◆ Dataset
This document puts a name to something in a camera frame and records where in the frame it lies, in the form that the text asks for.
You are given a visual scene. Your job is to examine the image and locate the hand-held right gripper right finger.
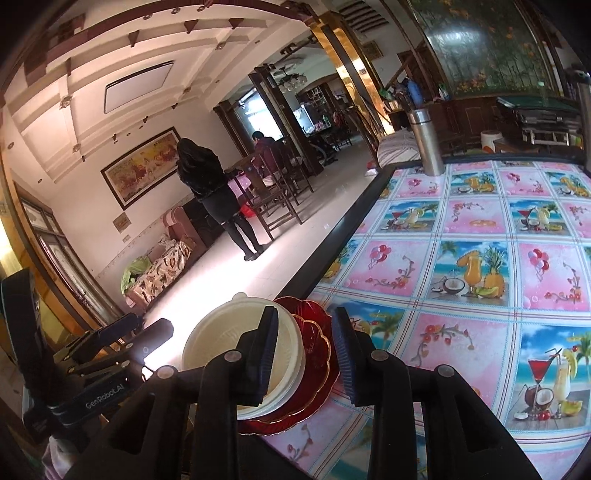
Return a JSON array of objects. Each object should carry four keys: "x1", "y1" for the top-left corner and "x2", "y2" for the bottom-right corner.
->
[{"x1": 332, "y1": 307, "x2": 543, "y2": 480}]

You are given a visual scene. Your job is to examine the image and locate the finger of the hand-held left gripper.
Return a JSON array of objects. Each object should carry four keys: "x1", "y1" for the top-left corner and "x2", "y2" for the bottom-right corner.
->
[
  {"x1": 74, "y1": 314, "x2": 141, "y2": 358},
  {"x1": 124, "y1": 318, "x2": 175, "y2": 365}
]

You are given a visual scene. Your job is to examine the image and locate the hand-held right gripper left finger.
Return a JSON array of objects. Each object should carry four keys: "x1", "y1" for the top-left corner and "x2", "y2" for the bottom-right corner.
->
[{"x1": 65, "y1": 305, "x2": 280, "y2": 480}]

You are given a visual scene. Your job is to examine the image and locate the red scalloped glass plate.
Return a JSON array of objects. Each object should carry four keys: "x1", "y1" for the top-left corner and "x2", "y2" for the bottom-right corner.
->
[
  {"x1": 238, "y1": 300, "x2": 342, "y2": 435},
  {"x1": 259, "y1": 298, "x2": 334, "y2": 423}
]

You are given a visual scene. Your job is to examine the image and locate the sofa with patterned blanket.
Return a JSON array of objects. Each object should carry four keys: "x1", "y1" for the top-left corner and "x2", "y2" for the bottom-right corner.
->
[{"x1": 122, "y1": 208, "x2": 204, "y2": 310}]

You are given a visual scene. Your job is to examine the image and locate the dark wooden cabinet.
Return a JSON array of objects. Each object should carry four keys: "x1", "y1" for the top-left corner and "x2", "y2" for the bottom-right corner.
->
[{"x1": 182, "y1": 196, "x2": 227, "y2": 245}]

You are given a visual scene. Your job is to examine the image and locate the wooden chair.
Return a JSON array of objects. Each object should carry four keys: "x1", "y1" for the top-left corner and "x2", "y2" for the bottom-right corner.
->
[{"x1": 228, "y1": 154, "x2": 303, "y2": 241}]

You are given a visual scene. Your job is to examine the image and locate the pink covered dining table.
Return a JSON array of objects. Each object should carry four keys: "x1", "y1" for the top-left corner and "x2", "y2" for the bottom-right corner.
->
[{"x1": 228, "y1": 178, "x2": 252, "y2": 204}]

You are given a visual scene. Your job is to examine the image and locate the small steel thermos bottle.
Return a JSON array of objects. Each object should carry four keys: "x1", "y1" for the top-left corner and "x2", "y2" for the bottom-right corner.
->
[{"x1": 406, "y1": 108, "x2": 445, "y2": 177}]

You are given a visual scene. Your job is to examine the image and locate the square ceiling light panel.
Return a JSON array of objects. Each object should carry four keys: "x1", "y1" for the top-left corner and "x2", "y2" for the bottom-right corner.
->
[{"x1": 104, "y1": 61, "x2": 175, "y2": 115}]

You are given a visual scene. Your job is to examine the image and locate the chandelier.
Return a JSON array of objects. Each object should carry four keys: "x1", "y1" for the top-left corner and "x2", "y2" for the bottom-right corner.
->
[{"x1": 272, "y1": 69, "x2": 308, "y2": 92}]

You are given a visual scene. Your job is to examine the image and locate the green topped game table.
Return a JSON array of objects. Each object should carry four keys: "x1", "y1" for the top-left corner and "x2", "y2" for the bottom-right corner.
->
[{"x1": 496, "y1": 95, "x2": 585, "y2": 147}]

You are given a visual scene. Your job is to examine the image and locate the large steel vacuum flask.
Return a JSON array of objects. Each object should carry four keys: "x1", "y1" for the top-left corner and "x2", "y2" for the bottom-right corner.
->
[{"x1": 573, "y1": 69, "x2": 591, "y2": 167}]

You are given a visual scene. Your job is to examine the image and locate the floral glass screen panel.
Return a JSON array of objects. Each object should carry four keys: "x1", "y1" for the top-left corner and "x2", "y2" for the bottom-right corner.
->
[{"x1": 409, "y1": 0, "x2": 561, "y2": 97}]

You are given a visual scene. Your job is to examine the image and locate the framed wall painting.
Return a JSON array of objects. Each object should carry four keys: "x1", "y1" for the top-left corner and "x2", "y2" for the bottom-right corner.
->
[{"x1": 100, "y1": 127, "x2": 182, "y2": 210}]

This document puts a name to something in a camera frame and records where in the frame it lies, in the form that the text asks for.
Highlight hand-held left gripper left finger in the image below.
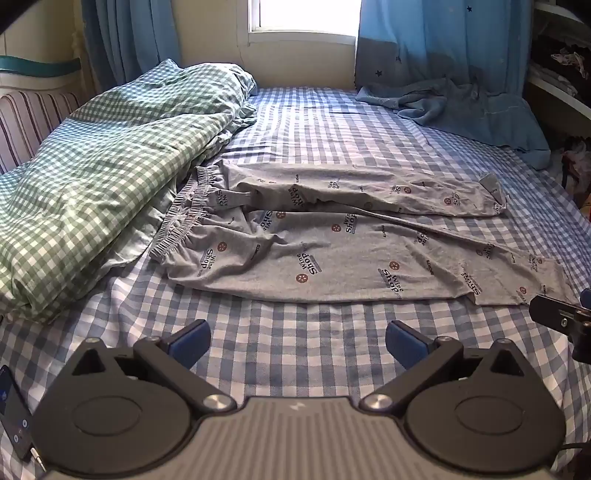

◆ Required action
Each record should be given again exactly, with no picture carried over.

◆ Solution
This document puts a name to something in a camera frame and records where in the frame it lies, in the form that the text asks for.
You are given a visual scene. Your job is to examine the image and locate the hand-held right gripper right finger.
Return a JSON array of objects. Each object should carry four keys: "x1", "y1" for the top-left corner and "x2", "y2" for the bottom-right corner.
->
[{"x1": 332, "y1": 307, "x2": 543, "y2": 480}]

You are given a visual scene. Your job is to examine the image and locate the finger of the hand-held left gripper.
Return a JSON array of objects. Each object should carry four keys: "x1", "y1" for the top-left corner and "x2", "y2" for the bottom-right corner.
->
[
  {"x1": 74, "y1": 314, "x2": 141, "y2": 358},
  {"x1": 124, "y1": 318, "x2": 175, "y2": 365}
]

You are given a visual scene. Your job is to examine the image and locate the hand-held right gripper left finger.
Return a JSON array of objects. Each object should carry four keys: "x1", "y1" for the top-left corner and "x2", "y2" for the bottom-right corner.
->
[{"x1": 65, "y1": 305, "x2": 280, "y2": 480}]

You are given a visual scene. Your job is to examine the image and locate the red scalloped glass plate.
Return a JSON array of objects. Each object should carry four keys: "x1", "y1" for the top-left corner and "x2", "y2" for the bottom-right corner.
->
[
  {"x1": 238, "y1": 300, "x2": 342, "y2": 435},
  {"x1": 259, "y1": 298, "x2": 334, "y2": 423}
]

You are given a visual scene. Your job is to examine the image and locate the sofa with patterned blanket.
Return a JSON array of objects. Each object should carry four keys: "x1", "y1" for the top-left corner and "x2", "y2" for the bottom-right corner.
->
[{"x1": 122, "y1": 208, "x2": 204, "y2": 310}]

You are given a visual scene. Your job is to examine the image and locate the dark wooden cabinet.
Return a JSON array of objects. Each object should carry four keys: "x1", "y1" for the top-left corner and "x2", "y2" for the bottom-right corner.
->
[{"x1": 182, "y1": 196, "x2": 227, "y2": 245}]

You are given a visual scene. Your job is to examine the image and locate the wooden chair.
Return a JSON array of objects. Each object should carry four keys: "x1", "y1" for the top-left corner and "x2", "y2" for the bottom-right corner.
->
[{"x1": 228, "y1": 154, "x2": 303, "y2": 241}]

You are given a visual scene. Your job is to examine the image and locate the pink covered dining table.
Return a JSON array of objects. Each object should carry four keys: "x1", "y1" for the top-left corner and "x2", "y2" for the bottom-right corner.
->
[{"x1": 228, "y1": 178, "x2": 252, "y2": 204}]

You are given a visual scene. Your job is to examine the image and locate the small steel thermos bottle.
Return a JSON array of objects. Each object should carry four keys: "x1", "y1" for the top-left corner and "x2", "y2" for the bottom-right corner.
->
[{"x1": 406, "y1": 108, "x2": 445, "y2": 177}]

You are given a visual scene. Your job is to examine the image and locate the square ceiling light panel.
Return a JSON array of objects. Each object should carry four keys: "x1", "y1" for the top-left corner and "x2", "y2" for the bottom-right corner.
->
[{"x1": 104, "y1": 61, "x2": 175, "y2": 115}]

You are given a visual scene. Your job is to examine the image and locate the chandelier.
Return a JSON array of objects. Each object should carry four keys: "x1", "y1" for the top-left corner and "x2", "y2" for the bottom-right corner.
->
[{"x1": 272, "y1": 69, "x2": 308, "y2": 92}]

You are given a visual scene. Your job is to examine the image and locate the green topped game table.
Return a JSON array of objects. Each object should carry four keys: "x1", "y1" for the top-left corner and "x2", "y2" for the bottom-right corner.
->
[{"x1": 496, "y1": 95, "x2": 585, "y2": 147}]

You are given a visual scene. Your job is to examine the image and locate the large steel vacuum flask.
Return a JSON array of objects. Each object should carry four keys: "x1", "y1" for the top-left corner and "x2", "y2" for the bottom-right corner.
->
[{"x1": 573, "y1": 69, "x2": 591, "y2": 167}]

You are given a visual scene. Your job is to examine the image and locate the floral glass screen panel.
Return a JSON array of objects. Each object should carry four keys: "x1", "y1" for the top-left corner and "x2", "y2" for the bottom-right corner.
->
[{"x1": 409, "y1": 0, "x2": 561, "y2": 97}]

You are given a visual scene. Your job is to examine the image and locate the framed wall painting.
Return a JSON array of objects. Each object should carry four keys: "x1", "y1" for the top-left corner and "x2", "y2" for the bottom-right corner.
->
[{"x1": 100, "y1": 127, "x2": 182, "y2": 210}]

This document puts a name to something in a camera frame and records where in the frame it lies, in the form that the text asks for.
Highlight hand-held left gripper left finger in the image below.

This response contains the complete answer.